Une fois l'assiette imposable répartie, les États membres seront libres d'imposer leur part de cette assiette au taux qu'ils appliquent pour l'impôt sur les sociétés. Dans le cadre de l'ACCIS, les États membres continueront de fixer leur taux d'imposition des sociétés au niveau qu'ils estiment approprié, conformément à la prérogative qui est la leur.

L'ACCIS sera facultative. Autrement dit, les entreprises qui estimeront pouvoir tirer parti d'un système harmonisé au niveau de l'UE pourront opter pour ce régime, tandis que les autres pourront continuer de relever de leur régime national.

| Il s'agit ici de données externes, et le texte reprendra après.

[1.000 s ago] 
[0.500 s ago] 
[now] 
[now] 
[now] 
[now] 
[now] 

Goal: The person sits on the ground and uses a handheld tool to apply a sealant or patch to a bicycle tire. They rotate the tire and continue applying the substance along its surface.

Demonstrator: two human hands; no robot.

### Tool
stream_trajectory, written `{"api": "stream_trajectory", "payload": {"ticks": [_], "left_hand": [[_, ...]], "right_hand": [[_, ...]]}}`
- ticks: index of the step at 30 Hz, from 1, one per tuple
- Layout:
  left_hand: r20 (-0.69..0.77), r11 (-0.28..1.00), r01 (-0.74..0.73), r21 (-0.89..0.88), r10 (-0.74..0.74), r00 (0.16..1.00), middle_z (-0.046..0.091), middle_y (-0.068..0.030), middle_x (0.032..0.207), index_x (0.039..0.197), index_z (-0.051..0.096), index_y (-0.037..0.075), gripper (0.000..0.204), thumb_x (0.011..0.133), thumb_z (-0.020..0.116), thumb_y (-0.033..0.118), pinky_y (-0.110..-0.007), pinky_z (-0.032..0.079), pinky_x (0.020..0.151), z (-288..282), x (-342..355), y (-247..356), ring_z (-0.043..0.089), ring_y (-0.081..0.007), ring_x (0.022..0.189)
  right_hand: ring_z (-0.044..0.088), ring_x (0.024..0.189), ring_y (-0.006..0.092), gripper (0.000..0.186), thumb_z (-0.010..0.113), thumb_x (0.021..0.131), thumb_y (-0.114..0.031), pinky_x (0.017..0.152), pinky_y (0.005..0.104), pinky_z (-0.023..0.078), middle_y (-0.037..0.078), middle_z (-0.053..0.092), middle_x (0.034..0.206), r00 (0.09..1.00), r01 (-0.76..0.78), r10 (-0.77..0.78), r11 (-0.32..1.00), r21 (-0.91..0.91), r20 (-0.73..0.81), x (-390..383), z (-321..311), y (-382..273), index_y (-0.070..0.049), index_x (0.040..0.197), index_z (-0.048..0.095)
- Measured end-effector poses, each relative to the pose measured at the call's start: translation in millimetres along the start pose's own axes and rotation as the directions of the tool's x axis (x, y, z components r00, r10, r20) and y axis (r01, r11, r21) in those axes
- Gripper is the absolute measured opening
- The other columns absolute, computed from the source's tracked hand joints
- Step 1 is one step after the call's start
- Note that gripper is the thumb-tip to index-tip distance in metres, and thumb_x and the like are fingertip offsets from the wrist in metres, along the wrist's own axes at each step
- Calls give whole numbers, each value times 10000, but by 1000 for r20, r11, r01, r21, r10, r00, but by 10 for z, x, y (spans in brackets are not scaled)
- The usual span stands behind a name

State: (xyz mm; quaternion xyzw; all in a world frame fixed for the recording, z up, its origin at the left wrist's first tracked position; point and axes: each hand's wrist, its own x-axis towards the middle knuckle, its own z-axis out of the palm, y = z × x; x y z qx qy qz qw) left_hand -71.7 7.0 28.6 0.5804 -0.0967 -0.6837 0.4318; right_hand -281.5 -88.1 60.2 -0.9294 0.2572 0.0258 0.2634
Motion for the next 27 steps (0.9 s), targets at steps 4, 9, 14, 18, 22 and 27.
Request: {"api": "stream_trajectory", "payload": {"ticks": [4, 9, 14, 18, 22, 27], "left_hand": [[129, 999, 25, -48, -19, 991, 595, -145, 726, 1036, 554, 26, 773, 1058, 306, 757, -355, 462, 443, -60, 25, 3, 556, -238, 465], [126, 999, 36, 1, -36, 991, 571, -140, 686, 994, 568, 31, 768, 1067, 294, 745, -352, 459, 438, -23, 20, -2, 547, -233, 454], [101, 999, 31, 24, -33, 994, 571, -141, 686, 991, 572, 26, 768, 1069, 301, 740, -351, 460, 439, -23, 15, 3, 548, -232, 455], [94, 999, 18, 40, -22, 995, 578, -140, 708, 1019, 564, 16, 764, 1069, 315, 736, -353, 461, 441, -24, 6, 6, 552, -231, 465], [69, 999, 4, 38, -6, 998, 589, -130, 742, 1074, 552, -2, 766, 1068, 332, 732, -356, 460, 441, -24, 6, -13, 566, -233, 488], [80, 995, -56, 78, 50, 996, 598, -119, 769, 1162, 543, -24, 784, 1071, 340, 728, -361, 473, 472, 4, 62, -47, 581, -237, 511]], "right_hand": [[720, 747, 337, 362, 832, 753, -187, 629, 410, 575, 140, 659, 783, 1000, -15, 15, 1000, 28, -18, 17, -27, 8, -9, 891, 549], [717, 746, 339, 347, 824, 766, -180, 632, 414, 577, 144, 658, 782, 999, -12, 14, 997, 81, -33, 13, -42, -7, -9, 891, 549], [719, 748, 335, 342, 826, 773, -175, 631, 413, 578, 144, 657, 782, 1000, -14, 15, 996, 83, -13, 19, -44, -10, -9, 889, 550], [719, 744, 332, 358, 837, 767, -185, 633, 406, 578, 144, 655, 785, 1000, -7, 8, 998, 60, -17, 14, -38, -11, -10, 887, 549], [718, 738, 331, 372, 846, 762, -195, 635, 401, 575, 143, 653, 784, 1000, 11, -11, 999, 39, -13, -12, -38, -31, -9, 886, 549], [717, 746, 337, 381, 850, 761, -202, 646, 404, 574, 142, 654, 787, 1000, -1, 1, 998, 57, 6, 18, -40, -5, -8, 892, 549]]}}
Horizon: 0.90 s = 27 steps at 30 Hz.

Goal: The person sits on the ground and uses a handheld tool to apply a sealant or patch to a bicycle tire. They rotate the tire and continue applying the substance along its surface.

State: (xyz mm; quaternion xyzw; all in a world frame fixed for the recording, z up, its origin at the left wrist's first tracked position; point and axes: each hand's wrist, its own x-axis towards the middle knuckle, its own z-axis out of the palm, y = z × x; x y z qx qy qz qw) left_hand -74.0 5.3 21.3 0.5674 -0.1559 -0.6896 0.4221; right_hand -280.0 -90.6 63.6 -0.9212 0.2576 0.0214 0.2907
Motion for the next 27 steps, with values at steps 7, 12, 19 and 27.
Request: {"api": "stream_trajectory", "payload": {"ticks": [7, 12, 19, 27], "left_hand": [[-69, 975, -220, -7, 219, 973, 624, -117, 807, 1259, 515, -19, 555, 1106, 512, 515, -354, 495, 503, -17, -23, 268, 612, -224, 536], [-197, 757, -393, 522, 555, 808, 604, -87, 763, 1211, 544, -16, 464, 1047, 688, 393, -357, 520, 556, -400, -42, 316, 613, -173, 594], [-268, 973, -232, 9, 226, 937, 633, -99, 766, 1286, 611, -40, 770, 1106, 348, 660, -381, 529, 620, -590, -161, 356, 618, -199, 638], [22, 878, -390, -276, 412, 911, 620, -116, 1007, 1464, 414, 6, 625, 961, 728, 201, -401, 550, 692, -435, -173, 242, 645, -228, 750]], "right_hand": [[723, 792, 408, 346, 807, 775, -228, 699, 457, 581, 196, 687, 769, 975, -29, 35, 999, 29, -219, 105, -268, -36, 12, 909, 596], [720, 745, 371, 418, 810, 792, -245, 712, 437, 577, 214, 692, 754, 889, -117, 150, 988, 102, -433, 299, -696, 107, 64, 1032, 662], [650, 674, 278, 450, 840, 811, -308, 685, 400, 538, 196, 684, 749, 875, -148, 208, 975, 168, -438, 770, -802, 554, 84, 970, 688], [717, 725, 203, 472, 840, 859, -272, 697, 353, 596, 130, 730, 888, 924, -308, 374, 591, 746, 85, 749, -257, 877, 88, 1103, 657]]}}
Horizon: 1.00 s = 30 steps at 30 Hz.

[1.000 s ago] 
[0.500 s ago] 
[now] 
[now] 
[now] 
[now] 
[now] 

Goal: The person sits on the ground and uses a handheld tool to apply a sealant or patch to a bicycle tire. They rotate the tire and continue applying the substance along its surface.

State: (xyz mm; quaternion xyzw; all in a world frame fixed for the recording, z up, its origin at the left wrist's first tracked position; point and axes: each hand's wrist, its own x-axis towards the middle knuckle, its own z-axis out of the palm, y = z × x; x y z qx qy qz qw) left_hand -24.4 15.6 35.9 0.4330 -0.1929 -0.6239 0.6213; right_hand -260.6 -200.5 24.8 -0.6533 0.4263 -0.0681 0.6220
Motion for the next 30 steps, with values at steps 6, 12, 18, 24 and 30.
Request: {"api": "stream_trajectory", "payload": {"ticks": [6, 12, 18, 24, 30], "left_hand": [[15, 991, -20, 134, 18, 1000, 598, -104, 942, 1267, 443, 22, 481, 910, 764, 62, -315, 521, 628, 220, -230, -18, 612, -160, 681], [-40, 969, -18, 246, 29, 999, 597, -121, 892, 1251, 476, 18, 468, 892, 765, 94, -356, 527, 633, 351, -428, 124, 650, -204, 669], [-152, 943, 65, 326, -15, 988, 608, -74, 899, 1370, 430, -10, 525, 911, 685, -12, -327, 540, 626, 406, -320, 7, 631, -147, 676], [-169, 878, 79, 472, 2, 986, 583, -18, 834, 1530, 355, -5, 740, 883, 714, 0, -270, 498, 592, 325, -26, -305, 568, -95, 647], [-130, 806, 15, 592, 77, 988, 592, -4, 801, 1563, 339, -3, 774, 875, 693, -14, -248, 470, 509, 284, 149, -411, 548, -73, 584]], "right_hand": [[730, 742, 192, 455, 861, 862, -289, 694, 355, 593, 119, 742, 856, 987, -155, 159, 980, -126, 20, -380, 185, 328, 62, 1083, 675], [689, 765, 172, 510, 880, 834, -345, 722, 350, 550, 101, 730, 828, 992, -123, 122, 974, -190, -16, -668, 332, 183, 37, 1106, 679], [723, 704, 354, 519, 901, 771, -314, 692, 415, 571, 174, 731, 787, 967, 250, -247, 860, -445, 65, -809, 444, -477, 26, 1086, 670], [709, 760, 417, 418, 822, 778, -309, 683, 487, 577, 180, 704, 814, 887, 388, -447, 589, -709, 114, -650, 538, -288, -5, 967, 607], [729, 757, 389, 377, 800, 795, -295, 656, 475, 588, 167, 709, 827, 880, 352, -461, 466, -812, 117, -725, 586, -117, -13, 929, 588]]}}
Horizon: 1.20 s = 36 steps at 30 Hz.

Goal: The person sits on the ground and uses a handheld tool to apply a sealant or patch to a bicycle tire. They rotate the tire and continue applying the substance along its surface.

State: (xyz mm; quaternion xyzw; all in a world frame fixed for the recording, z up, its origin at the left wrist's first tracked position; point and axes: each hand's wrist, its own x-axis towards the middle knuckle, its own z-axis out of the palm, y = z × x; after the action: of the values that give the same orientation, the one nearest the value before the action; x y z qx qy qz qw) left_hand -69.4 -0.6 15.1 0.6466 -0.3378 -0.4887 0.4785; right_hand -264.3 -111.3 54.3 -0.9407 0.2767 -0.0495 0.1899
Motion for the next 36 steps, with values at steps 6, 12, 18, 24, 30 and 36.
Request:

L'ACCIS est considérée comme une initiative importante de la Commission Barroso II dans le contexte de la stratégie Europe 2020. Elle est également mentionnée dans un grand nombre de documents stratégiques majeurs, qui ont pour but d'éliminer les obstacles au bon fonctionnement du marché unique et de stimuler la croissance et la création d'emplois au sein de l'UE (Acte pour le marché unique, Examen annuel de la croissance et Pacte pour l'euro).

Le contexte politique

La Commission européenne a relancé une proposition qui est en fait très controversée. Elle est soutenue par la France et l'Allemagne, et ne rencontre pas l’opposition du Luxembourg. Mais elle suscite l'opposition de l'Irlande, qui y voit le premier pas vers une harmonisation des taux dont elle ne veut pas, alors que sa fiscalité des entreprises est considérée par beaucoup comme trop faible et déloyale. Dublin refuse de relever son impôt sur les sociétés particulièrement bas - il est de seulement 12,5 % alors que la moyenne dans la zone euro est de 25,7 % - et rejette une assiette fiscale commune. Cette opposition a valu à Irlande de se voir refuser le 11 mars 2011 une baisse du taux d'intérêt du prêt européen qui lui a été accordé dans le cadre d'un plan de sauvetage international. Le "Pacte pour l'euro" adopté vendredi par les pays de l'Union monétaire, dont l'Irlande, mentionne qu'"établir une assiette commune pour l'impôt sur les sociétés pourrait constituer un moyen de garantir (...) la cohérence entre les régimes fiscaux nationaux".

Des discussions sont donc en vue pour le Conseil européen des 24 et 25 mars 2011. La proposition de la Commission devra être discutée et acceptée par les Etats membres réunis en Conseil après avis du Parlement européen.